[PROBLEM DESCRIPTION] From the data below, repeat exactly the lines from the line with "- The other" to the line with "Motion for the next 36", both included.

Data entries:

################

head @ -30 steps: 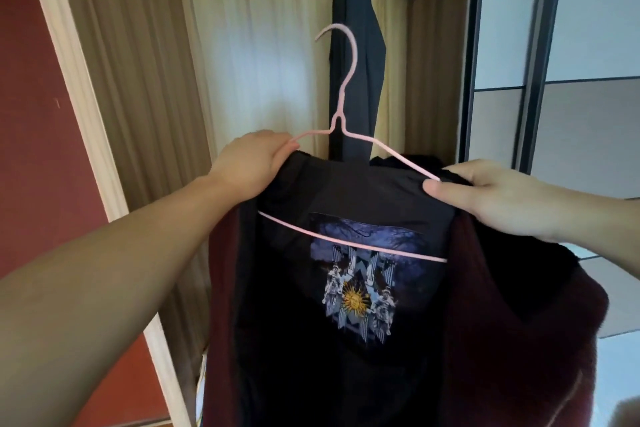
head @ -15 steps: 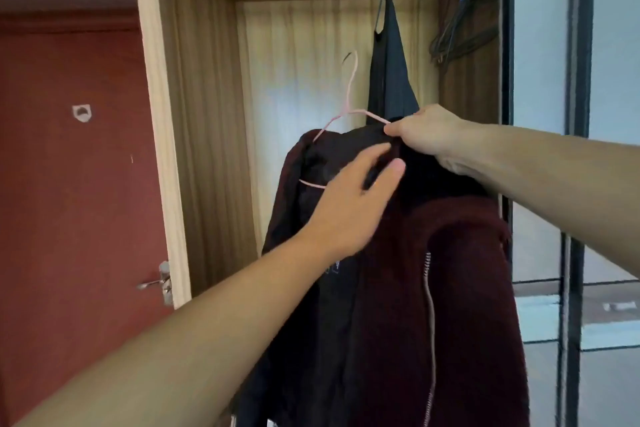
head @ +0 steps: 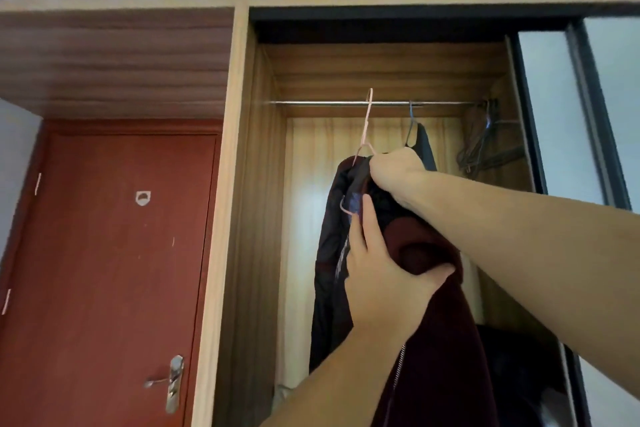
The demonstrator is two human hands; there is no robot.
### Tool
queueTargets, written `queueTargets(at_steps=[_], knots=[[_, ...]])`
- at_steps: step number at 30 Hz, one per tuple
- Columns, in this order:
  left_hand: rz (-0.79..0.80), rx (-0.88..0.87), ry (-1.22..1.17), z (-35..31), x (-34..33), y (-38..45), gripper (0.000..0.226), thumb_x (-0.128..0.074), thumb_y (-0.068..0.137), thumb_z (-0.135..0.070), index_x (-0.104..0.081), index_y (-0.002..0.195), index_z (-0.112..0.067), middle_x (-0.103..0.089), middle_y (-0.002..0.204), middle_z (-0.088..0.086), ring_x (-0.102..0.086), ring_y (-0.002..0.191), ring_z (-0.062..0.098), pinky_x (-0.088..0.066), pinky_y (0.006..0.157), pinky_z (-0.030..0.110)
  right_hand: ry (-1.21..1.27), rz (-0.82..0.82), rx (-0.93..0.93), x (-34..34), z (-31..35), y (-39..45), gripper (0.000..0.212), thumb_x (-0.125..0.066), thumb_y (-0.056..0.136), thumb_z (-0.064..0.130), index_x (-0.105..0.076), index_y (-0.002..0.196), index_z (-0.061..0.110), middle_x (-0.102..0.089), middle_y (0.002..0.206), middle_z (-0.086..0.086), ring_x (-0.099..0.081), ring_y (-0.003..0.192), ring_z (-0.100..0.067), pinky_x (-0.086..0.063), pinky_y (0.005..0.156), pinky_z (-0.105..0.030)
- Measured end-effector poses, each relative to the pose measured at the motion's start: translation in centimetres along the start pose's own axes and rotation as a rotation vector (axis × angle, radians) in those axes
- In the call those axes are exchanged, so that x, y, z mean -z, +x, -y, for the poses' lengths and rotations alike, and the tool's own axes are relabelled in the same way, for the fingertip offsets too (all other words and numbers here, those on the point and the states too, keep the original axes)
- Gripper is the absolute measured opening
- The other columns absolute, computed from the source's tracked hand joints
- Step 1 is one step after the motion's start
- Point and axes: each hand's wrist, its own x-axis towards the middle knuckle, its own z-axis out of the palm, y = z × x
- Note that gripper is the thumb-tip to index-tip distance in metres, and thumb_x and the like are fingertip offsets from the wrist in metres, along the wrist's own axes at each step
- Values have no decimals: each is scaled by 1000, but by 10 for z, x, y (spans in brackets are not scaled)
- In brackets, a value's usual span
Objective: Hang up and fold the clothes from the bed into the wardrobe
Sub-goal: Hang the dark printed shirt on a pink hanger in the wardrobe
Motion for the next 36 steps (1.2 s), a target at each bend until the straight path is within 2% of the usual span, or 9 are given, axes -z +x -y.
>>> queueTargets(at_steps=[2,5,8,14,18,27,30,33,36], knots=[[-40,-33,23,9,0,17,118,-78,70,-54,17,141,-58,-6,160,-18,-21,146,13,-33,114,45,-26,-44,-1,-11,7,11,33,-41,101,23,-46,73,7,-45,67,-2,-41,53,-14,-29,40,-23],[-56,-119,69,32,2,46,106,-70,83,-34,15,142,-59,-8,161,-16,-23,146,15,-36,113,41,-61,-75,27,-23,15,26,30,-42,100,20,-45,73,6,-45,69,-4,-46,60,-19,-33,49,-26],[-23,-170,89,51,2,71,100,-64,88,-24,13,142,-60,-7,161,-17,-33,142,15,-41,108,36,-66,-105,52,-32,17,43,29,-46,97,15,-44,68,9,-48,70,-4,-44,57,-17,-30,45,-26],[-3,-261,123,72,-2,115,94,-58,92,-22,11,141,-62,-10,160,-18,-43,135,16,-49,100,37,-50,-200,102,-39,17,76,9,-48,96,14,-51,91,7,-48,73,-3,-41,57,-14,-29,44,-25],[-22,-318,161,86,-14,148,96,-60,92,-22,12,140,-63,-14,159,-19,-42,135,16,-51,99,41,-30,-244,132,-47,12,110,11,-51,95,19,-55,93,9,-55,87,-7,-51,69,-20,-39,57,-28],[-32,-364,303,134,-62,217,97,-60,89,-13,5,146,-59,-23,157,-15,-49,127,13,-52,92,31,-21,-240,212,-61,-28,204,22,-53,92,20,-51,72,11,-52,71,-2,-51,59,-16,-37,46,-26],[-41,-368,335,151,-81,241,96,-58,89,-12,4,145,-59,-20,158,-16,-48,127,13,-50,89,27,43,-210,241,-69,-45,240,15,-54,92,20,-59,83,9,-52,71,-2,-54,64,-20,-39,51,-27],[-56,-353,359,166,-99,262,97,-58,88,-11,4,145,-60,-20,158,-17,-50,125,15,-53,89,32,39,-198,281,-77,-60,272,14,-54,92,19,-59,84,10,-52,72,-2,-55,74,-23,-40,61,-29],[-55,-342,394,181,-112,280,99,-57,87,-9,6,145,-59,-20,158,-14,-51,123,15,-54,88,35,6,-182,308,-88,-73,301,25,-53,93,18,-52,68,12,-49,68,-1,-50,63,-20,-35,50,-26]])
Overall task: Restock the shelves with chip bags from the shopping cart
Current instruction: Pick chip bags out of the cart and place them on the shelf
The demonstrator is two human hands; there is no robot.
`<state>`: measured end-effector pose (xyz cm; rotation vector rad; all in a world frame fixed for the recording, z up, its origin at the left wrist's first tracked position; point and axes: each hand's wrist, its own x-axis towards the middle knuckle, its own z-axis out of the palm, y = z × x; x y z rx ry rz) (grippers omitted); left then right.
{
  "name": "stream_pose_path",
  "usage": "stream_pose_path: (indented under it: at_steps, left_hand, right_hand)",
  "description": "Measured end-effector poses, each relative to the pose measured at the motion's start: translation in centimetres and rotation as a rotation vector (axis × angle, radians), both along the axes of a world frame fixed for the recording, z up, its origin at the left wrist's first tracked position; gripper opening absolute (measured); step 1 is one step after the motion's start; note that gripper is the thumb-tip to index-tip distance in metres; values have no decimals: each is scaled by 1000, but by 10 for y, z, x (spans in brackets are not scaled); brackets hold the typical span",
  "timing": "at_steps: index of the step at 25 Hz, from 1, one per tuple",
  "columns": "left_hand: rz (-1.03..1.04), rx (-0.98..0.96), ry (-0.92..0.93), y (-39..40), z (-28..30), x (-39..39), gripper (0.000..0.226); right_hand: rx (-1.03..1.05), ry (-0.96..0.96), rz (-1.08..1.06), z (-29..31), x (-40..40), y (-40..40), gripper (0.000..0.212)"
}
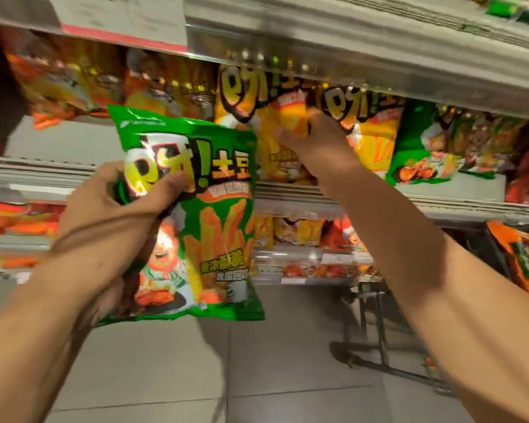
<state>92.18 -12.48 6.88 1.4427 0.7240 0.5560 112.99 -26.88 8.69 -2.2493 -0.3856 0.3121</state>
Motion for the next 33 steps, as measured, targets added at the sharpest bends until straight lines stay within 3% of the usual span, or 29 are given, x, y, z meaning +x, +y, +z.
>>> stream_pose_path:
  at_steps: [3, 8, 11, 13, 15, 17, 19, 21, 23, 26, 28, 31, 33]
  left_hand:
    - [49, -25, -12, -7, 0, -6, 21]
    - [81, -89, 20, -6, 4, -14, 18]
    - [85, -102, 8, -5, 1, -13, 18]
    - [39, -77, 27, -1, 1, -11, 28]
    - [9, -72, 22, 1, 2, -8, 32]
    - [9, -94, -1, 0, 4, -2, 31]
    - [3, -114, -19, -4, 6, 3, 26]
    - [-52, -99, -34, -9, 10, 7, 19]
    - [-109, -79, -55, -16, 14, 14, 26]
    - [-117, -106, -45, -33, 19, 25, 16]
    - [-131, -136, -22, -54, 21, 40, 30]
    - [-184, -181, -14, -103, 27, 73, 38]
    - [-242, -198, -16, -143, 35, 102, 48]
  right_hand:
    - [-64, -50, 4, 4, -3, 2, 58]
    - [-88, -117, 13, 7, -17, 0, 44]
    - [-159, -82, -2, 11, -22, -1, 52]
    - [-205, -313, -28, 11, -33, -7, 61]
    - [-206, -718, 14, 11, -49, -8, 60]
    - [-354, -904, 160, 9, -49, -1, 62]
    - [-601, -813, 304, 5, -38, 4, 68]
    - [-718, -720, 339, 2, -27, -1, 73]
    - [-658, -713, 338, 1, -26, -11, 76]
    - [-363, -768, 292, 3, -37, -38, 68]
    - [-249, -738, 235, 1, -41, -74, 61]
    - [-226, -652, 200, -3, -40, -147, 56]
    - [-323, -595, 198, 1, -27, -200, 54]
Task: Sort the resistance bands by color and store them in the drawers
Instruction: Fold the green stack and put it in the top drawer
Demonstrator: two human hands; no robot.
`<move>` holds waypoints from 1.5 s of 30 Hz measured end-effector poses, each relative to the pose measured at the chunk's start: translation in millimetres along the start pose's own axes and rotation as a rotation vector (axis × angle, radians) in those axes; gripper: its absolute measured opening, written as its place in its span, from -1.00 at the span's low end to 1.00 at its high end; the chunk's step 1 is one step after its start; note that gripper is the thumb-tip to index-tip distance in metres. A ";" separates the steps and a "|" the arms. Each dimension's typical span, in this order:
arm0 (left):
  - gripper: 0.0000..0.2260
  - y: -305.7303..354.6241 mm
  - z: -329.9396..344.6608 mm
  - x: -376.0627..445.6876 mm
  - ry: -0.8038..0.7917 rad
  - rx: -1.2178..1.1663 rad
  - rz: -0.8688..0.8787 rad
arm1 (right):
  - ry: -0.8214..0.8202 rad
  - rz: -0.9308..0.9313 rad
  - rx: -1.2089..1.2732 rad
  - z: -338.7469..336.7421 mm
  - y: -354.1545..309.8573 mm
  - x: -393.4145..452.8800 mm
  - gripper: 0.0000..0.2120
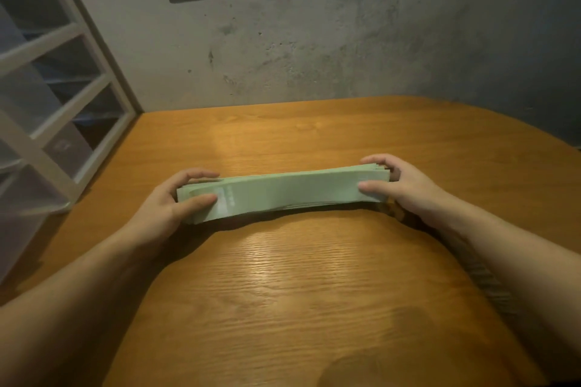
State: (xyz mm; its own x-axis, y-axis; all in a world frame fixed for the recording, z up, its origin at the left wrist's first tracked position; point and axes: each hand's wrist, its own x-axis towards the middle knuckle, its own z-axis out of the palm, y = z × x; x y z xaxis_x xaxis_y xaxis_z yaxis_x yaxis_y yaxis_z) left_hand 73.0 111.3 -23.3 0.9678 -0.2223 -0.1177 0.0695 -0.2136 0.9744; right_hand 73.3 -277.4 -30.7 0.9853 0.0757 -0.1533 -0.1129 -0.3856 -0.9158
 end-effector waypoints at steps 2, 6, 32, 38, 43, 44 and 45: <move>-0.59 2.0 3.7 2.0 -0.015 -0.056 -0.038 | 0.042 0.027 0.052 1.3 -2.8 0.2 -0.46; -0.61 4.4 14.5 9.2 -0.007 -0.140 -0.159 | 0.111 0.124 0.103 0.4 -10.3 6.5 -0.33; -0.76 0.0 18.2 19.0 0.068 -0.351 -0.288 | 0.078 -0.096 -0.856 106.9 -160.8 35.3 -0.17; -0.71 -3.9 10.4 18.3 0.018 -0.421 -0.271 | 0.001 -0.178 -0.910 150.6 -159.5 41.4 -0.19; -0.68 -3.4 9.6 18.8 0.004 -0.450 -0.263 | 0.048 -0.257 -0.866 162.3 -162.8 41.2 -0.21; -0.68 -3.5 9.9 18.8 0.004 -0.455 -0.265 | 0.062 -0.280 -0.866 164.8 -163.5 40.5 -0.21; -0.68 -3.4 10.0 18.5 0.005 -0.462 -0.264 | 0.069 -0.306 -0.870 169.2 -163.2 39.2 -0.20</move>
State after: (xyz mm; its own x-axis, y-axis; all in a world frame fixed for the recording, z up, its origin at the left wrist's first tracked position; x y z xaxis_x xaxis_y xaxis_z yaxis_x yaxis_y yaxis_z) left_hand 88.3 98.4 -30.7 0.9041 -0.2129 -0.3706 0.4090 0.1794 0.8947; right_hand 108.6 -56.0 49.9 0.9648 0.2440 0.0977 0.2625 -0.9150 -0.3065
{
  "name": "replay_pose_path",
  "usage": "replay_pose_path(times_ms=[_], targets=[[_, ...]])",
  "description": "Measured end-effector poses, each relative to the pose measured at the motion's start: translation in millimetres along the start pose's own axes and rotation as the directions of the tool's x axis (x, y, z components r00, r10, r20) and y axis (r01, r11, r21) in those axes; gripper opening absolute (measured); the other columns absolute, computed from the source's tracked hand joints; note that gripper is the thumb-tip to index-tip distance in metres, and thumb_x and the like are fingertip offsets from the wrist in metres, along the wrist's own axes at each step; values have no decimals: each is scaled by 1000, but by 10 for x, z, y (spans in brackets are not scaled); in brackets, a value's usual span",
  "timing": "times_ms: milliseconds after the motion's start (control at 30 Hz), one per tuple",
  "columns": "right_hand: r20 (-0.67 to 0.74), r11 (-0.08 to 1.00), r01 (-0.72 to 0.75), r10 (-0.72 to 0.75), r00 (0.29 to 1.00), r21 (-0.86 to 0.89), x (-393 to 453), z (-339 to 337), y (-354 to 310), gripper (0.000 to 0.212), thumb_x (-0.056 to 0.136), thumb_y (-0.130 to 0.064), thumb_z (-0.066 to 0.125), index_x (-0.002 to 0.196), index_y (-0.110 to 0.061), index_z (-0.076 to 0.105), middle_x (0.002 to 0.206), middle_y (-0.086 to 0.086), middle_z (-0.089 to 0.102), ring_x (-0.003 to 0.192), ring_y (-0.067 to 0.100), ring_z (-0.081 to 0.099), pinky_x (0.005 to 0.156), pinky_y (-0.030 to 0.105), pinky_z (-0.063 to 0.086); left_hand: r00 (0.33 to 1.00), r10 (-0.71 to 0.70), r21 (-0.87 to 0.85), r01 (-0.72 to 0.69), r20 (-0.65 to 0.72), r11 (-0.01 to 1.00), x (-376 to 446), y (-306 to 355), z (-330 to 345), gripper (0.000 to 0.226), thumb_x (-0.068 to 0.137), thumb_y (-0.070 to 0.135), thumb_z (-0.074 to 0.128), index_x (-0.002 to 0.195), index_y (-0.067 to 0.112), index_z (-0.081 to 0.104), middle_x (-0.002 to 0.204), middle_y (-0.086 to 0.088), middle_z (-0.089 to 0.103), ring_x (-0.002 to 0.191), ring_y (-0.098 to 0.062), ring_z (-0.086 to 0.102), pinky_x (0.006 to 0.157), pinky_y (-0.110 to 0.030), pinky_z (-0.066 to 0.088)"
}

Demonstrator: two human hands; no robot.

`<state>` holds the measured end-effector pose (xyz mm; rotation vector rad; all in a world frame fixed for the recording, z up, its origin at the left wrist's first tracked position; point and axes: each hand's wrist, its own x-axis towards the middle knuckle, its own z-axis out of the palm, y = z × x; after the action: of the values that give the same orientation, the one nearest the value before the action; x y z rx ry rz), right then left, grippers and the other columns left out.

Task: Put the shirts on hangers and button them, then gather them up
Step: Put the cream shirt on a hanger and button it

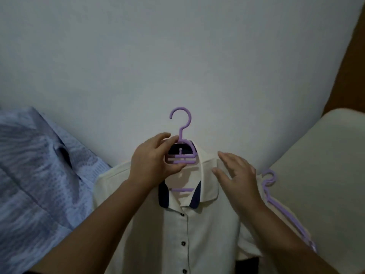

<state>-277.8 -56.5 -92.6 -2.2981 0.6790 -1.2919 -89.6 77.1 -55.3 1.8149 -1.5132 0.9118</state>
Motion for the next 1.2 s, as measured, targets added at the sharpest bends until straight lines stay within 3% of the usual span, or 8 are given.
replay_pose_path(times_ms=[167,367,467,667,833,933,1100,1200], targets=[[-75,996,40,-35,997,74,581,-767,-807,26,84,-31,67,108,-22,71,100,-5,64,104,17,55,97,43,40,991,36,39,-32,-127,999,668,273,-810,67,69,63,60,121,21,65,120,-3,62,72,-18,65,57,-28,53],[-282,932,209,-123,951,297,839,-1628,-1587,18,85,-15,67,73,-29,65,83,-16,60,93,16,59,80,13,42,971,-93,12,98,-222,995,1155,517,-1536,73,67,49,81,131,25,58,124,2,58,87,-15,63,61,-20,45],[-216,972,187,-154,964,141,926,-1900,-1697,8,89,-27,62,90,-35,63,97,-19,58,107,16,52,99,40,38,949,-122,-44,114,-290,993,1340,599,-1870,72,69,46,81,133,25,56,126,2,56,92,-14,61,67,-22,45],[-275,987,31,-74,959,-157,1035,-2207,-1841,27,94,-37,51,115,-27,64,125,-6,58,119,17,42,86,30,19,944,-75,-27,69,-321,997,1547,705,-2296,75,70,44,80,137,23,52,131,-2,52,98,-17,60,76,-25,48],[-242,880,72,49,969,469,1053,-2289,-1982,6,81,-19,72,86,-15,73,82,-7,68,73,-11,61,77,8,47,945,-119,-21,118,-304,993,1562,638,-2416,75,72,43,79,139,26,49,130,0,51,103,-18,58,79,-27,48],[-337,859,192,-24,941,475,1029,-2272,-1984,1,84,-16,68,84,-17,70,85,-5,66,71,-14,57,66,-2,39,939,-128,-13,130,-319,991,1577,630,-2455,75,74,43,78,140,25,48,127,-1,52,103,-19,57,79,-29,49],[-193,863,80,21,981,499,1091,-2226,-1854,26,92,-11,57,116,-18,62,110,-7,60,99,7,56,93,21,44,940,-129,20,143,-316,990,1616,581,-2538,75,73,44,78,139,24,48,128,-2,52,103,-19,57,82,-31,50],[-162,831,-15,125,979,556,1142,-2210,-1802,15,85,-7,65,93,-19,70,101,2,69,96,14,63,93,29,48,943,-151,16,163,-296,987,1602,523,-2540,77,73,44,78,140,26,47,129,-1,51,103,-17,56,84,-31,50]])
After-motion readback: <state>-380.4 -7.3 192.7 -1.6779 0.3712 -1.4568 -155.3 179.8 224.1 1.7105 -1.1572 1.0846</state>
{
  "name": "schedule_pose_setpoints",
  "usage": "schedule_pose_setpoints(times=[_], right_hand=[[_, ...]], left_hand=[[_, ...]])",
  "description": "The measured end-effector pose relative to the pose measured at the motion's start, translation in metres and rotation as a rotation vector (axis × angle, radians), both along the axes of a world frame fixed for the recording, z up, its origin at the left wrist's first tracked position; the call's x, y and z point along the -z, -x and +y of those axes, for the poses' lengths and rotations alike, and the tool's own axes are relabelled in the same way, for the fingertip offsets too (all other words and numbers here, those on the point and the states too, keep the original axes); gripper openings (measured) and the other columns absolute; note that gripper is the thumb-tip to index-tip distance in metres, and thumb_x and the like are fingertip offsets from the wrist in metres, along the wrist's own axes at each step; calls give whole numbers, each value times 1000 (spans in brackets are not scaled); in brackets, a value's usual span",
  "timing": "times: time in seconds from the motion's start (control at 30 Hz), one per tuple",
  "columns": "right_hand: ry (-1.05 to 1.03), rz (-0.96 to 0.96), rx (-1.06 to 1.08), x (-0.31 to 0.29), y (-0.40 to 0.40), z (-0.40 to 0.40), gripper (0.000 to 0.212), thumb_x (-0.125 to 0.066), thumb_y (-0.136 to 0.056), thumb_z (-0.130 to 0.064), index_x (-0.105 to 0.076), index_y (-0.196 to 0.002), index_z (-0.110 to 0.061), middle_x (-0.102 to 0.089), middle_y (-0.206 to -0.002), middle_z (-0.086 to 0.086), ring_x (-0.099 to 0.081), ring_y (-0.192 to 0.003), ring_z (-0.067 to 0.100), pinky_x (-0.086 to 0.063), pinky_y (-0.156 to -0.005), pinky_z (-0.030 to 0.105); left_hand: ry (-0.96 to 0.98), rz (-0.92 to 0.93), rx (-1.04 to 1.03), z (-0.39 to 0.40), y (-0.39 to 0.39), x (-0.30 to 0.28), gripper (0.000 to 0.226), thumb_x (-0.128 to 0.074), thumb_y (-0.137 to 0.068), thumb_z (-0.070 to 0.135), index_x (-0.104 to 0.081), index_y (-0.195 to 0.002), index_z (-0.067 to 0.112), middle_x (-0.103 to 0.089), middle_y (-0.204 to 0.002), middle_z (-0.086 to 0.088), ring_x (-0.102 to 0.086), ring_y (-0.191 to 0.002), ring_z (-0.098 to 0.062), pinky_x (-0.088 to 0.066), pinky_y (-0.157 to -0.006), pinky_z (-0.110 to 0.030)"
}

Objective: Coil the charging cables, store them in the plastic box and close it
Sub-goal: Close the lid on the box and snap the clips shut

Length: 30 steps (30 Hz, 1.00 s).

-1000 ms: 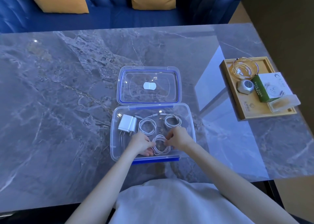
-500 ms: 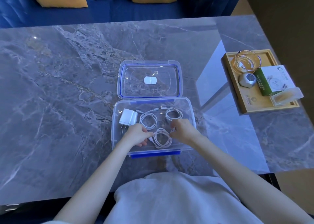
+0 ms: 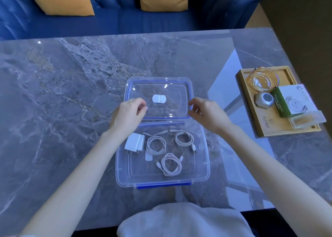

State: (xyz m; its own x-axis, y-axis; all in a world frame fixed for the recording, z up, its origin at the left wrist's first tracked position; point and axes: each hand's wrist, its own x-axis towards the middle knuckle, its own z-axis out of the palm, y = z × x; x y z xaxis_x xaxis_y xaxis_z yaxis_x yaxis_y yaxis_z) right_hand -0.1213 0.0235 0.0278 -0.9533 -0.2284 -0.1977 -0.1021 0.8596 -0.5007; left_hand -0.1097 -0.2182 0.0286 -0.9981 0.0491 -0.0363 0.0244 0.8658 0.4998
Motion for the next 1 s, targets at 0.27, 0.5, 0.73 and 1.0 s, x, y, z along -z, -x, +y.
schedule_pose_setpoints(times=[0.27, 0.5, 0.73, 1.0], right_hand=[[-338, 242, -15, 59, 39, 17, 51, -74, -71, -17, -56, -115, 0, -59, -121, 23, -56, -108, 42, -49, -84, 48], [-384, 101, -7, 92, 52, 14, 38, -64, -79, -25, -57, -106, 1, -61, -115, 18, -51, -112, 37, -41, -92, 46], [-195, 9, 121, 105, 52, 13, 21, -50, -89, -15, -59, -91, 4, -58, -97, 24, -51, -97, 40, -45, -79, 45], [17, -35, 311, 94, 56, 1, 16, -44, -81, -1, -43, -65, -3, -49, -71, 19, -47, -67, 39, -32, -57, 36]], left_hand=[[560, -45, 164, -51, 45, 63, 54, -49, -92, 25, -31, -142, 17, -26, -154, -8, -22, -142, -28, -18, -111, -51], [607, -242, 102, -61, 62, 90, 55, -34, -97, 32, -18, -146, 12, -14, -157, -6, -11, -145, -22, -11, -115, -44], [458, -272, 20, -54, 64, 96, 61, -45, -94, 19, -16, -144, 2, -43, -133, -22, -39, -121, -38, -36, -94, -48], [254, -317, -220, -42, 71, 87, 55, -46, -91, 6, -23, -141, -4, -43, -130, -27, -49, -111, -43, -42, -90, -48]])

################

[RESULT FOR THIS EXERCISE]
- The other columns absolute, computed from the source's tracked hand joints
- Step 1 is one step after the motion's start
- Point and axes: each hand's wrist, its own x-axis towards the middle knuckle, its own z-axis out of the palm, y = z × x
- Note that gripper is the thumb-tip to index-tip distance in metres, and thumb_x and the like are fingertip offsets from the wrist in metres, along the wrist's own axes at each step
- Values have no decimals: each is scaled by 1000, but by 10 for z, x, y (spans in brackets are not scaled)
- In brackets, a value's usual span
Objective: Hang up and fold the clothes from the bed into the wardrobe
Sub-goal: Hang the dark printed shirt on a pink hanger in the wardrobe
Motion for the next 36 steps (1.2 s), a target at each bend until the straight path is within 2% of the usual span, or 9 are given, axes -z +x -y.

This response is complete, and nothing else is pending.